> _TASK_
Transcribe the whole listing exactly.

> _DATA EXCERPT_
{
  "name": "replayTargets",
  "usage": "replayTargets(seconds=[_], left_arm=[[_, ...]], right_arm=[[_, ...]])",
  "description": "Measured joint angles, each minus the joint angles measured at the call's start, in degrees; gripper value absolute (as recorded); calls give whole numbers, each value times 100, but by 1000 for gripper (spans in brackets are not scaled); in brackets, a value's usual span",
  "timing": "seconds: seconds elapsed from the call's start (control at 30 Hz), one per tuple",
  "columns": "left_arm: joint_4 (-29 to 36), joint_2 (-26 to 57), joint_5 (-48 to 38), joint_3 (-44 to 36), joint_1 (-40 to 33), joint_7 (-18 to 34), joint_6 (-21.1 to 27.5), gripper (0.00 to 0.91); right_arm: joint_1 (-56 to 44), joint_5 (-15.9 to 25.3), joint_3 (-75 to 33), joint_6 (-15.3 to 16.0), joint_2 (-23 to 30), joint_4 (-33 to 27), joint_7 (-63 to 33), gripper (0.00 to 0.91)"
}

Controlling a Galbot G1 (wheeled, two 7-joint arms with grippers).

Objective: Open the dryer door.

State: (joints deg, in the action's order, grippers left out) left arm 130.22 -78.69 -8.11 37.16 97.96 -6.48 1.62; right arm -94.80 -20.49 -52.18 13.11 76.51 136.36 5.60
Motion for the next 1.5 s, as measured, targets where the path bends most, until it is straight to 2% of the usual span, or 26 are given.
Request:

> _EXERCISE SOLUTION_
{
  "name": "replayTargets",
  "usage": "replayTargets(seconds=[_], left_arm=[[_, ...]], right_arm=[[_, ...]])",
  "description": "Measured joint angles, each minus the joint angles measured at the call's start, in degrees; gripper value absolute (as recorded); calls give whole numbers, each value times 100, but by 1000 for gripper (spans in brackets are not scaled); in brackets, a value's usual span",
  "timing": "seconds: seconds elapsed from the call's start (control at 30 Hz), one per tuple",
  "columns": "left_arm: joint_4 (-29 to 36), joint_2 (-26 to 57), joint_5 (-48 to 38), joint_3 (-44 to 36), joint_1 (-40 to 33), joint_7 (-18 to 34), joint_6 (-21.1 to 27.5), gripper (0.00 to 0.91); right_arm: joint_1 (-56 to 44), joint_5 (-15.9 to 25.3), joint_3 (-75 to 33), joint_6 (-15.3 to 16.0), joint_2 (-23 to 30), joint_4 (-33 to 27), joint_7 (-63 to 33), gripper (0.00 to 0.91)"
}

Controlling a Galbot G1 (wheeled, two 7-joint arms with grippers).

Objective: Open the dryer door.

State: (joints deg, in the action's order, grippers left out) left arm 130.22 -78.69 -8.11 37.16 97.96 -6.48 1.62; right arm -94.80 -20.49 -52.18 13.11 76.51 136.36 5.60
Motion for the next 1.5 s, as measured, targets where the path bends most, until it is straight to 2% of the usual span, or 26 are given.
Request:

None of the exercise remains to be done.